═════ Given records
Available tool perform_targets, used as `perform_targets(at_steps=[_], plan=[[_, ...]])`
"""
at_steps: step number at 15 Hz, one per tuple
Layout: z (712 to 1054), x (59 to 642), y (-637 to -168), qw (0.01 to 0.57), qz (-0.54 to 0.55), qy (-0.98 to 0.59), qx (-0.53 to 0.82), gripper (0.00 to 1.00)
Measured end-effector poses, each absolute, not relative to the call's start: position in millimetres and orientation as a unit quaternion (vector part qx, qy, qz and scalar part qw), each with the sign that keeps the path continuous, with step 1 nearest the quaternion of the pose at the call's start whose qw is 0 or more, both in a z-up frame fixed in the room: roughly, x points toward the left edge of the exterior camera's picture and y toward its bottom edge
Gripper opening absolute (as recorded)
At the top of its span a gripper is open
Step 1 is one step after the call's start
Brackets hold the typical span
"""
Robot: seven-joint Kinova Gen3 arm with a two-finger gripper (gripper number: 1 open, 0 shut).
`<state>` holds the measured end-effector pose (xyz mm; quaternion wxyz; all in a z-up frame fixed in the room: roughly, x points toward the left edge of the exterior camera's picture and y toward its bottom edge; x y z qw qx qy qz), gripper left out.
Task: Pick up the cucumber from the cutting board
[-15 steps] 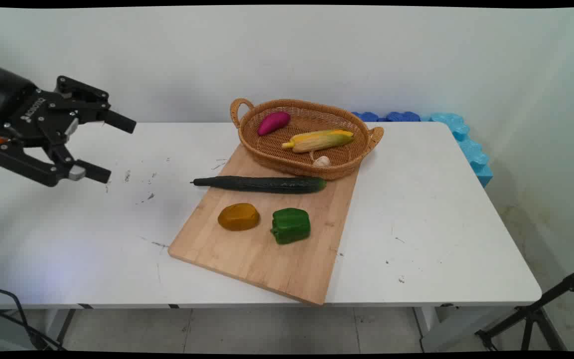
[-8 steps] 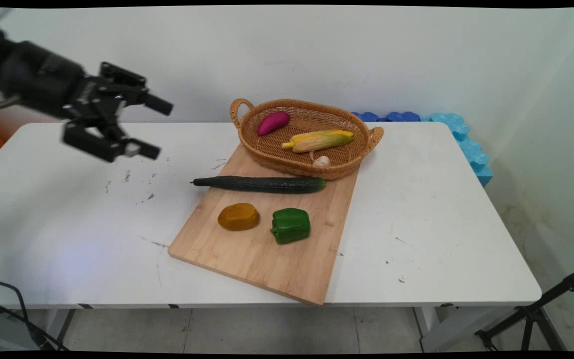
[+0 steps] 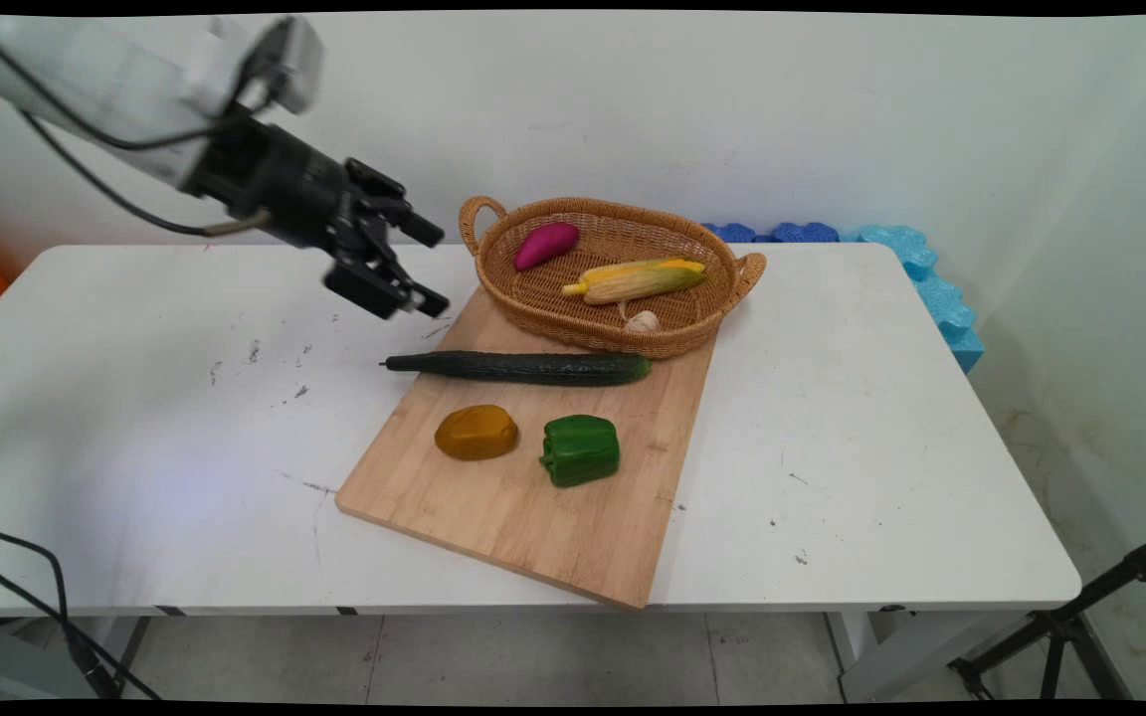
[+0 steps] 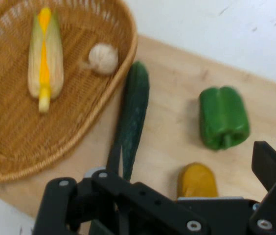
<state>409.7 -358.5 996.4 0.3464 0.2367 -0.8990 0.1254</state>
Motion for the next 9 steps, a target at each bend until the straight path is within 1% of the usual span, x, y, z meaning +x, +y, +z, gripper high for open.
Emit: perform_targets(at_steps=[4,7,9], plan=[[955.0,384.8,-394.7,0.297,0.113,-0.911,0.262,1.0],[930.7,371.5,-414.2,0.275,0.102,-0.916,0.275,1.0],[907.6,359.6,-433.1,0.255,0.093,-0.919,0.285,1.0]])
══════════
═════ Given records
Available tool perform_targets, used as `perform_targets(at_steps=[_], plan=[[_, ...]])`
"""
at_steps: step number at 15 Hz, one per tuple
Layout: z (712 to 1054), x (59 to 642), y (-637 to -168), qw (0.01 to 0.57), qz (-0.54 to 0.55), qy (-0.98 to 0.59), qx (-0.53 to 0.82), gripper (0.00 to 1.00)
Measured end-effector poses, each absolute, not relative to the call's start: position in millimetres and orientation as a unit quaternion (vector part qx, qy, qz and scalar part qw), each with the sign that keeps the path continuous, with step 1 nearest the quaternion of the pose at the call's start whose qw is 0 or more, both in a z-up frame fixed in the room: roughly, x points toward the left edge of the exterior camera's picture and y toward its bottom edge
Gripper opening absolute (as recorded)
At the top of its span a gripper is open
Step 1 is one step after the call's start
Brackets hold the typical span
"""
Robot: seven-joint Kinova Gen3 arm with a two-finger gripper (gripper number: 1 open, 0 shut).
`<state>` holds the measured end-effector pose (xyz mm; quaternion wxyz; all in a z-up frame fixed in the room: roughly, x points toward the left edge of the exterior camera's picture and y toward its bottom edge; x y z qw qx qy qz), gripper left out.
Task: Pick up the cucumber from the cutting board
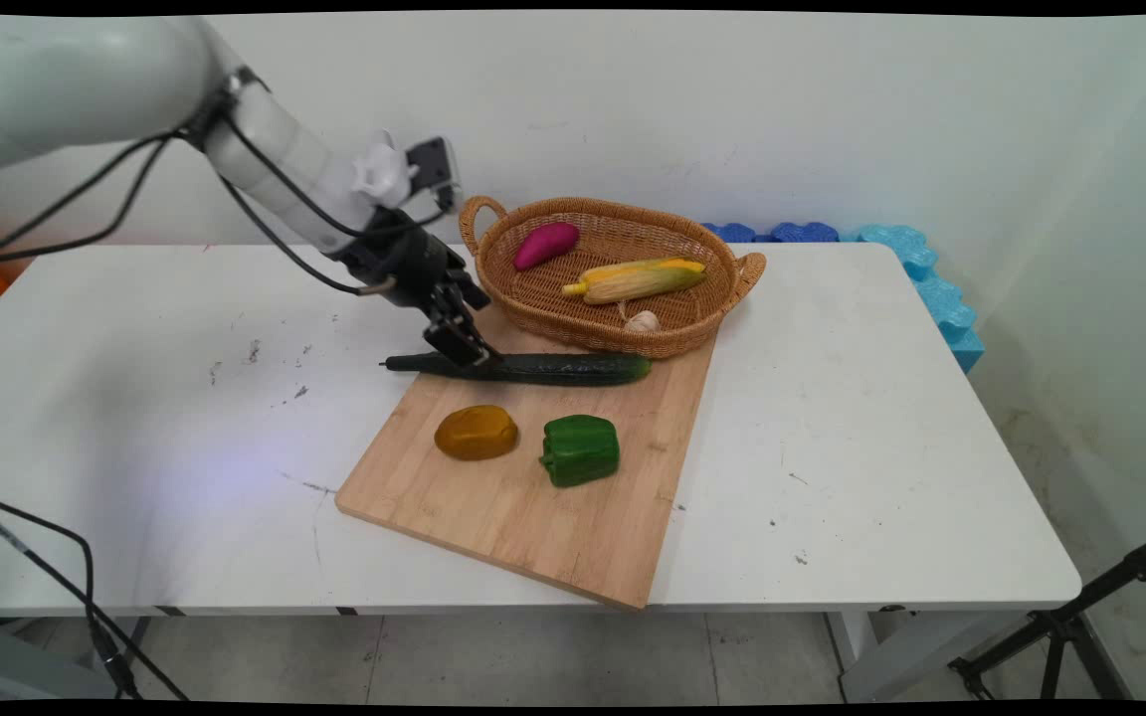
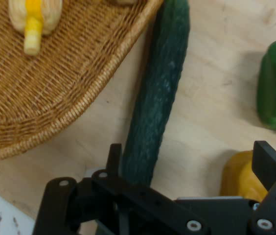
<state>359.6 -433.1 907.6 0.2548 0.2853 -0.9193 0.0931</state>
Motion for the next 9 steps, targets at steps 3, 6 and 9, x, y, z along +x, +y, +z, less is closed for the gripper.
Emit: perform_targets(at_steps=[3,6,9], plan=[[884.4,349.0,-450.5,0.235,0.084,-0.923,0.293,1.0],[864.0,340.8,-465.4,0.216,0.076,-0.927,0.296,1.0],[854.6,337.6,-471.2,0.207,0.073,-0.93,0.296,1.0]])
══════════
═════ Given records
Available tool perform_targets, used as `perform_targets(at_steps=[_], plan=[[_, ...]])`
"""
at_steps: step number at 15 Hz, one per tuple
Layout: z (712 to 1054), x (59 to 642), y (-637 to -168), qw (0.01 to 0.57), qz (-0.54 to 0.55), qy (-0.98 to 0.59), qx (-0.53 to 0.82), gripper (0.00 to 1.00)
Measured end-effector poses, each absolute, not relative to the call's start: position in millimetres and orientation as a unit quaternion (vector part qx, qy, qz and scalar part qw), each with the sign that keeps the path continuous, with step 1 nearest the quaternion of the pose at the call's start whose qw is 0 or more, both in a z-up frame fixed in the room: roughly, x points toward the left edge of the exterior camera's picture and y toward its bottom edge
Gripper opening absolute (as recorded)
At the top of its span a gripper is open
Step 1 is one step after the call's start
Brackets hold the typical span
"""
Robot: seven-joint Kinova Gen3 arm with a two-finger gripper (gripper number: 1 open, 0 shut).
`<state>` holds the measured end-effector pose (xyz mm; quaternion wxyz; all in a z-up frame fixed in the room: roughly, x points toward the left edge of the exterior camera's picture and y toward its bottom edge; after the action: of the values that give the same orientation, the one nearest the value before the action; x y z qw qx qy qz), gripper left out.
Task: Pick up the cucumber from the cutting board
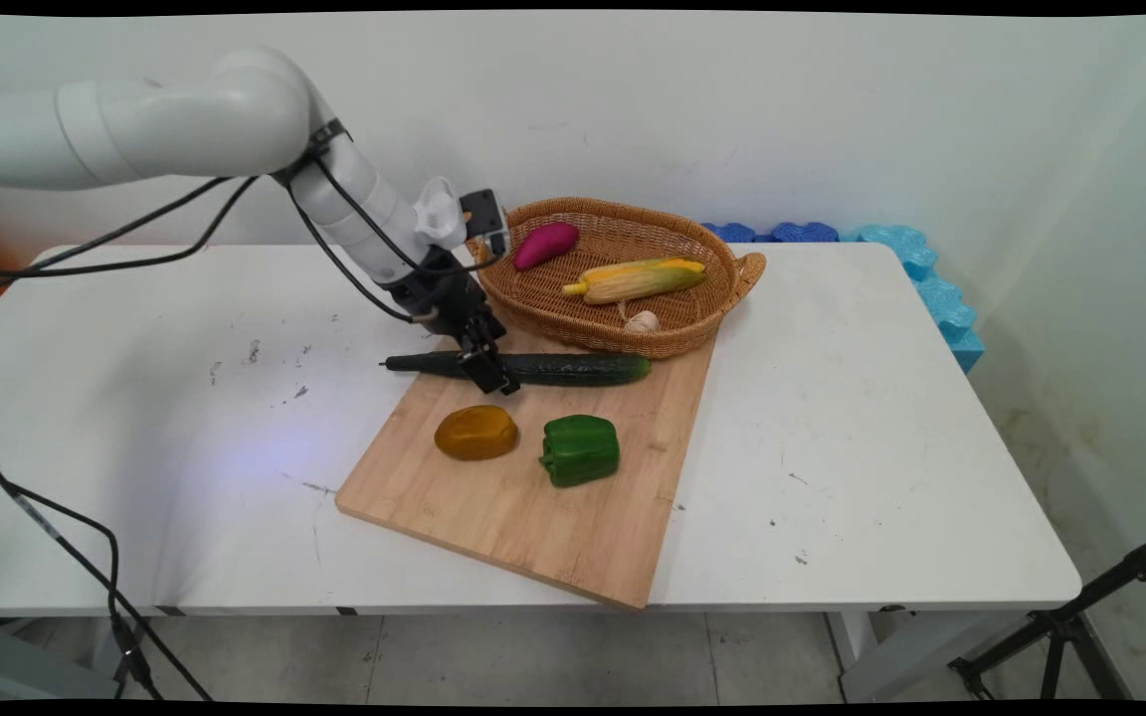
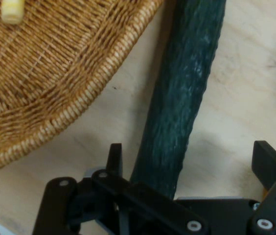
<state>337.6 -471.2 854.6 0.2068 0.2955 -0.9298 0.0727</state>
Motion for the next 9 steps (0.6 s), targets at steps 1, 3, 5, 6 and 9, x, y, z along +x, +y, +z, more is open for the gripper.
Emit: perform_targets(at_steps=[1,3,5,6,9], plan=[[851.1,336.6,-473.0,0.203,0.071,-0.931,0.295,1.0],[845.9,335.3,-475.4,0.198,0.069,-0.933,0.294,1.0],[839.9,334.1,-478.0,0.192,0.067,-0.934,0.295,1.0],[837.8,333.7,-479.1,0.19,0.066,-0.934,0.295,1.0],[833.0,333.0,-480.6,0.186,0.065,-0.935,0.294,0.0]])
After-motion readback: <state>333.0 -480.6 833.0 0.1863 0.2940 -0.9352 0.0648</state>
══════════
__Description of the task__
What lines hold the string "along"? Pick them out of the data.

__Output__
Motion for the next 9 steps, targets at steps 3, 6 and 9, x, y, z along +x, +y, +z, less is closed for the gripper.
Motion for the next 9 steps (0.6 s), targets at steps 1, 3, 5, 6 and 9, x, y, z along +x, +y, +z, more is open for the gripper.

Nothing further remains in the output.